If we look at the second java one we can see that there are some parameters that appear to be obfuscated and there is a long string assigned to the jnlp_embedded tag. It's not apparent in this slide but at the end of the string there is "==" suggesting that it might be base64 encoded.

Since we don't have any local base64 decode tools we can use http://www.base64decode.org/ to decode the string.

Here we see that the string contains a reference to the Jar (OmXIIEr.jar) and the preloader class (WxIOiLd). We can now download the Jar and start analyzing the classes starting with the preloader.

Now that we know how the exploit is going to be delivered it's time to actually analyze the exploit.

We can download the Jar file with out web browser without any risk as it is benign without the web component to load it. Once downloaded we can just change the .jar extension to .zip and use native tools to unzip it (http://en.wikipedia.org/wiki/JAR_(file_format)).

Here we can see the jar contains a bunch of class files including the preloader class and a strange file with a .qvcw extension.

Pro tip: If for some reason you don't have a native unzip tool (maybe you are using a chrome book?) there are plenty of online zip tools  http://b1.org/online.

We can also try uploading the jar to Virus Total to see what anti-virus thinks of it.

As always anti-virus working overtime with 2/55 but, one of those 2 hits gives us CVE-2013-2460. Now we have a pretty good idea what exploit is. If you want to stop here you can but I always suggest following through an verifying that the AV guys got it right. We all remember how many false positives they had on CVE-2014-1761, you would have been exposed to lots of risk if you trusted the AV signatures for that...

If you aren't familiar with the great work from Dan Guido and the Exploit Intelligence Project go check it out https://www.isecpartners.com/media/12955/eip-final.pdf. The project analyzed all major exploit kits in 2009-2010 and identified the origins of the exploits they were using. It turned out that none of them used 0-day, they all relied on exploits that had been discovered by white hats or were in published analysis of APT campaigns.

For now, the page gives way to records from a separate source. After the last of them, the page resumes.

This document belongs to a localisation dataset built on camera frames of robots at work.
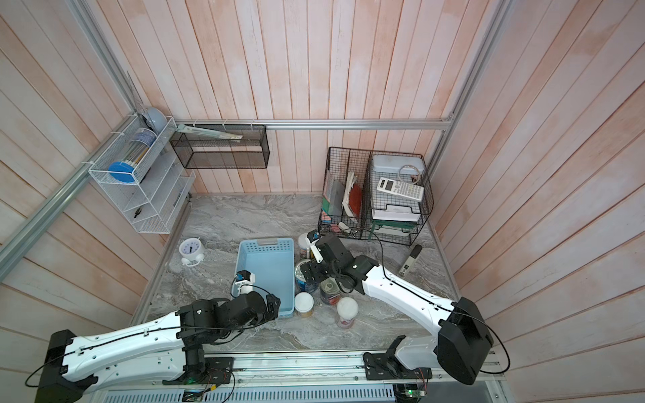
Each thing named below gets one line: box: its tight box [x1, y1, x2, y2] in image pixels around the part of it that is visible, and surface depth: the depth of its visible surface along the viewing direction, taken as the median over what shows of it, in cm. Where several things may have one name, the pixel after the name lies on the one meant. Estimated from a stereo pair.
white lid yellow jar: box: [293, 291, 315, 319], surface depth 81 cm
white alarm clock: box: [178, 236, 205, 267], surface depth 100 cm
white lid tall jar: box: [298, 232, 311, 261], surface depth 90 cm
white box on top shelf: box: [372, 154, 425, 174], surface depth 102 cm
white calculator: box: [376, 177, 425, 202], surface depth 94 cm
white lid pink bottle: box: [336, 296, 359, 330], surface depth 76 cm
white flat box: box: [372, 205, 421, 222], surface depth 92 cm
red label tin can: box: [319, 277, 341, 307], surface depth 81 cm
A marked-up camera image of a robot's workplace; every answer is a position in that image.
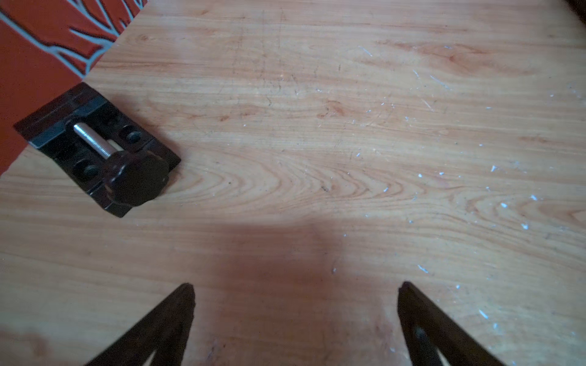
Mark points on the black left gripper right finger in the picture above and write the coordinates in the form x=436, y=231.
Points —
x=431, y=335

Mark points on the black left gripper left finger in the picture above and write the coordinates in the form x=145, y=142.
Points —
x=160, y=337

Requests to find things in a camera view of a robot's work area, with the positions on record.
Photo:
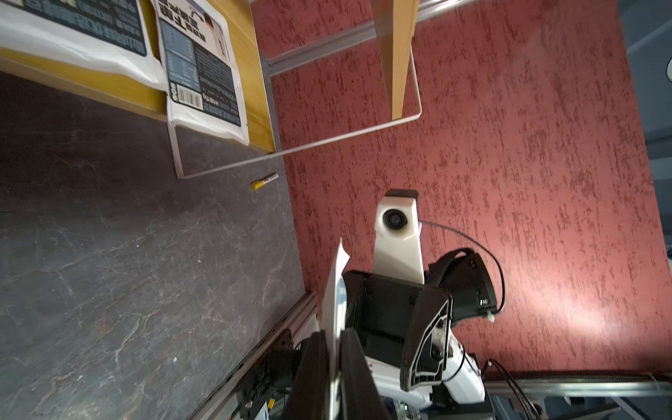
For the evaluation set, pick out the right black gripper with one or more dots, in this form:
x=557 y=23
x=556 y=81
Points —
x=402 y=324

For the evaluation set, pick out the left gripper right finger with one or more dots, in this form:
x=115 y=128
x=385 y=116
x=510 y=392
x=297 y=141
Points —
x=359 y=396

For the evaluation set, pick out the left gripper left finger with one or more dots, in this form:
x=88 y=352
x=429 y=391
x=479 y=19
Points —
x=308 y=397

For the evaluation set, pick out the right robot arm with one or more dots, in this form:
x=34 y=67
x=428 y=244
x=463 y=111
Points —
x=461 y=394

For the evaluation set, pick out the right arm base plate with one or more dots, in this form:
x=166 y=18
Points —
x=274 y=371

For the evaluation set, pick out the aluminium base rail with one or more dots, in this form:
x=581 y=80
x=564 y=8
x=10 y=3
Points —
x=295 y=320

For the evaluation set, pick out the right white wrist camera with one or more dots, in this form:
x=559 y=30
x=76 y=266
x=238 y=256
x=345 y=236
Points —
x=398 y=252

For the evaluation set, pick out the white frame wooden shelf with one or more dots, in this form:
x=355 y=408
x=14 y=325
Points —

Pro tip: You have a very very high chance of finding the exploit published online if you are triaging crimeware. I like to look in the Metasploit github https://github.com/rapid7/metasploit-framework/tree/master/modules/exploits. Once you have found the exploit you are looking for you don't actually need to reverse the malware you just need to do some code comparison. This is the secret to quick triage.

For our triage we have found CVE-2013-2460 in the Metasploit github. Now all we need to do is look at the jar javacode and see if they match.


 In order to decompile the jar class files we can use http://www.showmycode.com/ an online java and flash decompiler.

Here we have decompiled the preloader class and we can see that the java code is heavily obfuscated.

The best way to de-obfuscate java code is to run it with a debugger and print statements. This requires a bit of understand of Java but it's fairly straight forward. I like to use http://ideone.com/ an online IDE, compiler, and debugger all in one, no local Java tools required.

Here we are decoding encoded strings in the Java code and printing them to stdout.

Once we have decoded all the strings in the Java code we substitute them back into the code and here we have some code that very closely resembles part of the Metasploit CVE-2013-2460.

But what about that strange file with the .qvcw extension? Here we see it loaded as a string along with the string "555546DZD2A1FD2992".

If we open the .qvcw in notepad we can see that it is a txt file with the 5555 string repeated in it a lot.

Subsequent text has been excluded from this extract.